To do:
Some lines in the listing hold the word "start". Return each of them.

Provided data:

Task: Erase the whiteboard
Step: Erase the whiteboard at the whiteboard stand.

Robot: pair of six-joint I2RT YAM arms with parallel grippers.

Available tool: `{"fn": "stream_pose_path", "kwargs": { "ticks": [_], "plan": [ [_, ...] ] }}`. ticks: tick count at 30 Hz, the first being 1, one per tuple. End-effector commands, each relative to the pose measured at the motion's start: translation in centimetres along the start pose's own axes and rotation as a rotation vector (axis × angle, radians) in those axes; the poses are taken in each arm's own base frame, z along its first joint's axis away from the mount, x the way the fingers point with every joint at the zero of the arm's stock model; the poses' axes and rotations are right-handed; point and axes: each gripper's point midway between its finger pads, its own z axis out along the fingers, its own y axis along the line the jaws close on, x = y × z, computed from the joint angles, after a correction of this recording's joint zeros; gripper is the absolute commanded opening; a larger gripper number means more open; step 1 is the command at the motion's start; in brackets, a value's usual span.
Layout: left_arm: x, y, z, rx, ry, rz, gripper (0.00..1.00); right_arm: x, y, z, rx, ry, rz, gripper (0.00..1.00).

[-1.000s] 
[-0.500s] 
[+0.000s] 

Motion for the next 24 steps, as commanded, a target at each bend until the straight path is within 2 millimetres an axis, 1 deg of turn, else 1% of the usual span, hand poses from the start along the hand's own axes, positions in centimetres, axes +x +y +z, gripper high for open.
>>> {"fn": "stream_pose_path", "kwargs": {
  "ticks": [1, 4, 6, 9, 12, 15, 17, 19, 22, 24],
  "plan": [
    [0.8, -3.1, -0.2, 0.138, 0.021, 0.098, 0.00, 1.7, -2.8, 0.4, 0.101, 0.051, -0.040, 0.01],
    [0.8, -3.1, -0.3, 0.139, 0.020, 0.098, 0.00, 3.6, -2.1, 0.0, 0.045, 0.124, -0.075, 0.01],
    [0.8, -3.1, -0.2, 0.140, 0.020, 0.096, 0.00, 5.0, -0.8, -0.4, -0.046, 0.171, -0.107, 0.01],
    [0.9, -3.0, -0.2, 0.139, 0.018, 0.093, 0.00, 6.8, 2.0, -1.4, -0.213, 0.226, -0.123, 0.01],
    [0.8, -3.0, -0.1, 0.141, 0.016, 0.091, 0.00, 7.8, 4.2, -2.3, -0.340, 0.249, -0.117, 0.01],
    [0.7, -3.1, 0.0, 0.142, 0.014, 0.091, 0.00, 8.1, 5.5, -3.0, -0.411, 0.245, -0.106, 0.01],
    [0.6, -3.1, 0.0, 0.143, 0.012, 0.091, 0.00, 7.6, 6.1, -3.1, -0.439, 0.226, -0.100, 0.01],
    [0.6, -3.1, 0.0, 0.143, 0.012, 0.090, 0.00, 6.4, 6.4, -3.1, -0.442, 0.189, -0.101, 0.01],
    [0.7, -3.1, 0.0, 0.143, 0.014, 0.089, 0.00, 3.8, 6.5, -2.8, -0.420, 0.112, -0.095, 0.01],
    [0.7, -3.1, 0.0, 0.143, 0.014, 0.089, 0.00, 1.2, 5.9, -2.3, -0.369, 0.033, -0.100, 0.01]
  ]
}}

Output below:
Available tool: `{"fn": "stream_pose_path", "kwargs": { "ticks": [_], "plan": [ [_, ...] ] }}`. ticks: tick count at 30 Hz, the first being 1, one per tuple. End-effector commands, each relative to the pose measured at the motion's start: translation in centimetres along the start pose's own axes and rotation as a rotation vector (axis × angle, radians) in those axes; the poses are taken in each arm's own base frame, z along its first joint's axis away from the mount, x the way the fingers point with every joint at the zero of the arm's stock model; the poses' axes and rotations are right-handed; point and axes: each gripper's point midway between its finger pads, its own z axis out along the fingers, its own y axis along the line the jaws close on, x = y × z, computed from the joint angles, after a correction of this recording's joint zeros; gripper is the absolute commanded opening; a larger gripper number means more open; step 1 is the command at the motion's start; in brackets, a value's usual span.
Motion for the next 24 steps, as commanded, a target at each bend until the straight path is within 2 millimetres an axis, 1 deg of turn, else 1% of the usual span, hand poses from the start along the hand's own axes, positions in centimetres, axes +x +y +z, gripper high for open.

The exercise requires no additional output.